Но этого писатель Любиньски, похоже, не слышал, так поглотило его воспоминание о девушке с улыбкой бодрящей, как майский ветерок.

Ионаш Вонтрух принял смерть дочери мужественно и без жалоб. И так же хоть были это очень разные события — без жалоб и обид отнесся к вести, что начальник Гвязда не хочет, чтобы он был солтысом в Скиролавках. Но он и не думал отказываться от должности солтыса. Жене своей, такой же спокойной, как их умершая дочка, он сказал словами Иова: «Доколе не умру, не уступлю непорочности своей».
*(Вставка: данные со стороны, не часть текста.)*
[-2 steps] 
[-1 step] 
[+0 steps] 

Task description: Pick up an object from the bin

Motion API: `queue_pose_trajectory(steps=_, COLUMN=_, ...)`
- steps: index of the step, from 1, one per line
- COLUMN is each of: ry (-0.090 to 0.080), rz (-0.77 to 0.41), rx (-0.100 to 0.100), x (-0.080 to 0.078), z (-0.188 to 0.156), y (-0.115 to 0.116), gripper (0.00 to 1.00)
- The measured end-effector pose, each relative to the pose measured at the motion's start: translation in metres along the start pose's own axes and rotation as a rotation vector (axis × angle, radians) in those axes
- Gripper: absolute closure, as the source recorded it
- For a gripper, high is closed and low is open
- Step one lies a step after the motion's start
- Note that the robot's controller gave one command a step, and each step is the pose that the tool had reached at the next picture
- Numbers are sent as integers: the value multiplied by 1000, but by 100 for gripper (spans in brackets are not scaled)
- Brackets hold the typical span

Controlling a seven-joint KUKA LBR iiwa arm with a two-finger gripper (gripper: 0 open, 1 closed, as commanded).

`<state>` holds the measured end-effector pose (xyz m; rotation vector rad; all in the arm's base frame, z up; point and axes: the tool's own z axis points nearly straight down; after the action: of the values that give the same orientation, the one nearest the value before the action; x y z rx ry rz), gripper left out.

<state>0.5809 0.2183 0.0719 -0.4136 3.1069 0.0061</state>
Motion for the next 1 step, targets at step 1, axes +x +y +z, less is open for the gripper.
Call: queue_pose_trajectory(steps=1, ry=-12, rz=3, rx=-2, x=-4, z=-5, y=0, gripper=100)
Стая ворон только один день крутилась в Скиролавках и улетела в сторону Барт, но заботы в деревне оставались дольше. Панна Юзя, которая уже почти две недели жила у художника Порваша, слышала громкое карканье ворон над крышей дома любимого, даже видела через большое окно его мастерской, как большие, черные, будто бы вымазанные сажей птицы кружат над лугом и тростником на берегу озера, а потом улетают куда-то очень далеко, и вдруг почувствовала, что ее охватывает великая печаль. Она не понимала, откуда она берется. Может, эта печаль наплывает через стеклянную стену в доме художника Порваша со стороны мертвой пустыни замерзшего и покрытого снегом озера, с похожей на лохматую бородавку рощицей черных деревьев — Цаплим островом? Или, может быть, она приходит с неба, висящего над мертвой белизной, неба цвета воды, слитой с плохо очищенной картошки? Или это чувство родится где-то в глубинах ее живота, расходится в окрестностях сердца, а потом достигает головы и мыслей, которые становятся все печальнее и печальнее?

Художник Порваш с раннего утра и до сумерек рисовал в своей мастерской мертвые тростники, которыми зарос берег озера. Делал он это с большим азартом, целиком поглощенный своим занятием. В мастерской носился кислый запах красок, и панна Юзя вдыхала его, лежа на огромном топчане и грызя дешевое печенье. Тростники художника ей даже нравились, потому что каждый из них был иной, они напоминали толпу людей; в которой — если к ней присмотреться ближе — каждое лицо будет иным, непохожим на другие, своеобразным. Но эти рыжие и ржавые тростники, присыпанные снегом, тоже несли в себе что-то очень меланхолическое, и поэтому панна Юзя вздыхала, глядя на них, и думала, что Порваш ее обманул. Художник ни разу не выбрался на ту птицеферму, о которой говорил, и не привез гусиных или куриных пупков. На завтрак они каждый день ели яичницу, на обед — мясоовощные консервы, после которых панна Юзя ощущала бурчание в животе и тошноту. Ужин состоял из сыра, вкусного, но сколько же раз его можно есть?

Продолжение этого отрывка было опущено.